■ Your goal
Retype all of the material exactly, leaving no line out.

[[ Data block, beginning ]]

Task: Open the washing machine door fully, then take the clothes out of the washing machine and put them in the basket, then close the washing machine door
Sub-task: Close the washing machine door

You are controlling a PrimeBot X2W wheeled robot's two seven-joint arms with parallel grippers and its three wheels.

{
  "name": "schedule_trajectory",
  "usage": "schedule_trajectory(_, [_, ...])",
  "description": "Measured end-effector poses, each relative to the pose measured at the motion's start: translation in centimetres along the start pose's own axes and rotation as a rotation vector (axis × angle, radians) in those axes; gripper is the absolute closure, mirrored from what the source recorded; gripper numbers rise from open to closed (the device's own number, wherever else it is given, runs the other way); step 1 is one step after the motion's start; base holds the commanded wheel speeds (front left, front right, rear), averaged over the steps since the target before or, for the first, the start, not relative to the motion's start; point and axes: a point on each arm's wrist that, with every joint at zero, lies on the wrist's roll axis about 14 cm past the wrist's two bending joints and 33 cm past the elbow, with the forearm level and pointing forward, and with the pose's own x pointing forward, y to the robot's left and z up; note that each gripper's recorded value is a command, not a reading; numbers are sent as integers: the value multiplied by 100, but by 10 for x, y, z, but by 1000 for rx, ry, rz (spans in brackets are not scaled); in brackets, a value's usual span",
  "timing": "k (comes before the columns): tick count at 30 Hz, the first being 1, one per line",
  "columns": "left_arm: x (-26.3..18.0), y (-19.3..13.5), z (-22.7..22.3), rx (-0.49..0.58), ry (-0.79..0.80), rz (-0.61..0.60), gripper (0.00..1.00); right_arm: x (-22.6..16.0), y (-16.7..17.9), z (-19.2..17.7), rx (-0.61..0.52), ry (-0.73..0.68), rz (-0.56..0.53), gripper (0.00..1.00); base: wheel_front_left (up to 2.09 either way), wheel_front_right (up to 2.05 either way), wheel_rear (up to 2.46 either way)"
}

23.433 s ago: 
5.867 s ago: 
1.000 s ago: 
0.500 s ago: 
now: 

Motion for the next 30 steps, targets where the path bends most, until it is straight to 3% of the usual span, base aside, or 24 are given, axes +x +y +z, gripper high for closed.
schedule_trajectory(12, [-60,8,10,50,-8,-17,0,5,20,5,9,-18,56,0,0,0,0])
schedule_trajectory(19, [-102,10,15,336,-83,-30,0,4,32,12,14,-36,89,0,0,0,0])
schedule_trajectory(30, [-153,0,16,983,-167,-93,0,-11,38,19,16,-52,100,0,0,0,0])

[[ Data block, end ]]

■ Result of this task
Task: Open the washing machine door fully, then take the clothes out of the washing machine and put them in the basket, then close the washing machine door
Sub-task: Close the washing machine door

You are controlling a PrimeBot X2W wheeled robot's two seven-joint arms with parallel grippers and its three wheels.

{
  "name": "schedule_trajectory",
  "usage": "schedule_trajectory(_, [_, ...])",
  "description": "Measured end-effector poses, each relative to the pose measured at the motion's start: translation in centimetres along the start pose's own axes and rotation as a rotation vector (axis × angle, radians) in those axes; gripper is the absolute closure, mirrored from what the source recorded; gripper numbers rise from open to closed (the device's own number, wherever else it is given, runs the other way); step 1 is one step after the motion's start; base holds the commanded wheel speeds (front left, front right, rear), averaged over the steps since the target before or, for the first, the start, not relative to the motion's start; point and axes: a point on each arm's wrist that, with every joint at zero, lies on the wrist's roll axis about 14 cm past the wrist's two bending joints and 33 cm past the elbow, with the forearm level and pointing forward, and with the pose's own x pointing forward, y to the robot's left and z up; note that each gripper's recorded value is a command, not a reading; numbers are sent as integers: the value multiplied by 100, but by 10 for x, y, z, but by 1000 for rx, ry, rz (spans in brackets are not scaled); in brackets, a value's usual span",
  "timing": "k (comes before the columns): tick count at 30 Hz, the first being 1, one per line",
  "columns": "left_arm: x (-26.3..18.0), y (-19.3..13.5), z (-22.7..22.3), rx (-0.49..0.58), ry (-0.79..0.80), rz (-0.61..0.60), gripper (0.00..1.00); right_arm: x (-22.6..16.0), y (-16.7..17.9), z (-19.2..17.7), rx (-0.61..0.52), ry (-0.73..0.68), rz (-0.56..0.53), gripper (0.00..1.00); base: wheel_front_left (up to 2.09 either way), wheel_front_right (up to 2.05 either way), wheel_rear (up to 2.46 either way)"
}

23.433 s ago: 
5.867 s ago: 
1.000 s ago: 
0.500 s ago: 
now: 

Motion for the next 30 steps, targets where the path bends most, until it is straight to 3% of the usual span, base aside, or 24 are given, axes +x +y +z, gripper high for closed.
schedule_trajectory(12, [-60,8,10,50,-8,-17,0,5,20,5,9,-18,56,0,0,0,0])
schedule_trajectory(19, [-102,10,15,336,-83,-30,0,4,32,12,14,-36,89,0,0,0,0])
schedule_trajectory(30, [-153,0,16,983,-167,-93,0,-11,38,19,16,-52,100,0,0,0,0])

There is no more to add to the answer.